#### [Required work]
Your answer should be the exact lines of the data below from the one containing "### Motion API" through the one containing "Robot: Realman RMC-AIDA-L"; please include nothing else.

#### [Exercise data]
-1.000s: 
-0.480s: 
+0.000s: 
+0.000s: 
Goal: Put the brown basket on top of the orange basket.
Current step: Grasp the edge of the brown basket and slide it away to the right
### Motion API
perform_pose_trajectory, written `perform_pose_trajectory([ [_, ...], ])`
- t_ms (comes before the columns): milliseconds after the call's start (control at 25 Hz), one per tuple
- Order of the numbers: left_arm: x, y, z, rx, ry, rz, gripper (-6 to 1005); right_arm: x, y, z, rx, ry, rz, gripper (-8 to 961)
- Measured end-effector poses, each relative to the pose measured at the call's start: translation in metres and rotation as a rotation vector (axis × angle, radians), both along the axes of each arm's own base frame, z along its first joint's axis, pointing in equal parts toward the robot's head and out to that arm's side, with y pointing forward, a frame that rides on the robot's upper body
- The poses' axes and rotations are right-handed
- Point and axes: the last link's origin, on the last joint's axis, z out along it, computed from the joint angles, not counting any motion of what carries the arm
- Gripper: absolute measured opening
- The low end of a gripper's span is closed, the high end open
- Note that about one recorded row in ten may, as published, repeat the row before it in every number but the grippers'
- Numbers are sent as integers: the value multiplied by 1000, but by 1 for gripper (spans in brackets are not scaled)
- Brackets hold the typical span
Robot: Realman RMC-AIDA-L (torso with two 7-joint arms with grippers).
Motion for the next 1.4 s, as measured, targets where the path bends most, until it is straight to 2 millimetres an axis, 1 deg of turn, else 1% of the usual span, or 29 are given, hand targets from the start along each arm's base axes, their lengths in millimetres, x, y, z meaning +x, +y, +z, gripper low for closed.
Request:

#### [Answer for the task]
### Motion API
perform_pose_trajectory, written `perform_pose_trajectory([ [_, ...], ])`
- t_ms (comes before the columns): milliseconds after the call's start (control at 25 Hz), one per tuple
- Order of the numbers: left_arm: x, y, z, rx, ry, rz, gripper (-6 to 1005); right_arm: x, y, z, rx, ry, rz, gripper (-8 to 961)
- Measured end-effector poses, each relative to the pose measured at the call's start: translation in metres and rotation as a rotation vector (axis × angle, radians), both along the axes of each arm's own base frame, z along its first joint's axis, pointing in equal parts toward the robot's head and out to that arm's side, with y pointing forward, a frame that rides on the robot's upper body
- The poses' axes and rotations are right-handed
- Point and axes: the last link's origin, on the last joint's axis, z out along it, computed from the joint angles, not counting any motion of what carries the arm
- Gripper: absolute measured opening
- The low end of a gripper's span is closed, the high end open
- Note that about one recorded row in ten may, as published, repeat the row before it in every number but the grippers'
- Numbers are sent as integers: the value multiplied by 1000, but by 1 for gripper (spans in brackets are not scaled)
- Brackets hold the typical span
Robot: Realman RMC-AIDA-L (torso with two 7-joint arms with grippers).

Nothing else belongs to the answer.